The New Testament with even greater clearness brings out these two elements of
regeneration. Paul writes to Titus (3:5): "Not by works of righteousness
which we have done, but according to his mercy he saved us by the washing of
regeneration and renewing of the Holy Spirit." The same thought is
presented in his letter to the Ephesians, when he says, "Christ also loved
the church and gave himself for it, that he might sanctify and cleanse it with
the washing of water by the Word." Here is a strange kind of washing – a
washing through the Word, indicating the instrumentality of the Word in
effecting regeneration, and yet showing that the washing is a figurative
washing, a washing that accomplishes cleansing, and that cleansing is applied
by the Holy Spirit.
So that the phrase, "born of water and Spirit" means the same as
"born from above," and it means the same as the "washing of
regeneration and renewing of the Holy Spirit."
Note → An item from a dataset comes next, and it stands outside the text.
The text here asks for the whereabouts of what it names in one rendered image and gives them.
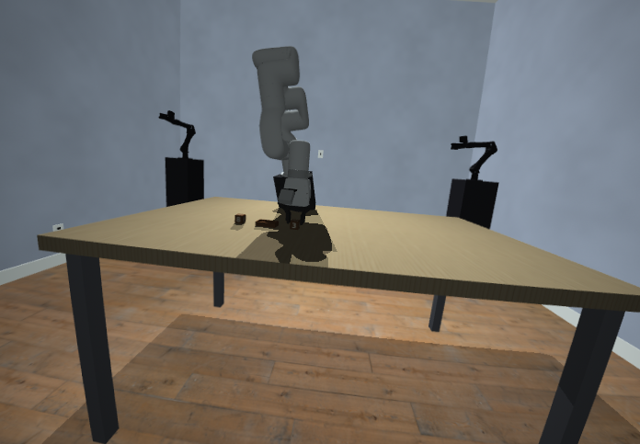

Christ says, "Ye must be born from above in order to see the kingdom of
God," and he says, "Except a man be born of water and Spirit he
cannot enter the kingdom of God." This language emphasizes the necessity
of regeneration in the strongest possible way. Now let us clearly and forcibly
state the reason or ground of this necessity. The necessity lies in the fact
that man is fallen and depraved, and without the change effected by
regeneration could not enjoy heaven, even if he were permitted to enter it.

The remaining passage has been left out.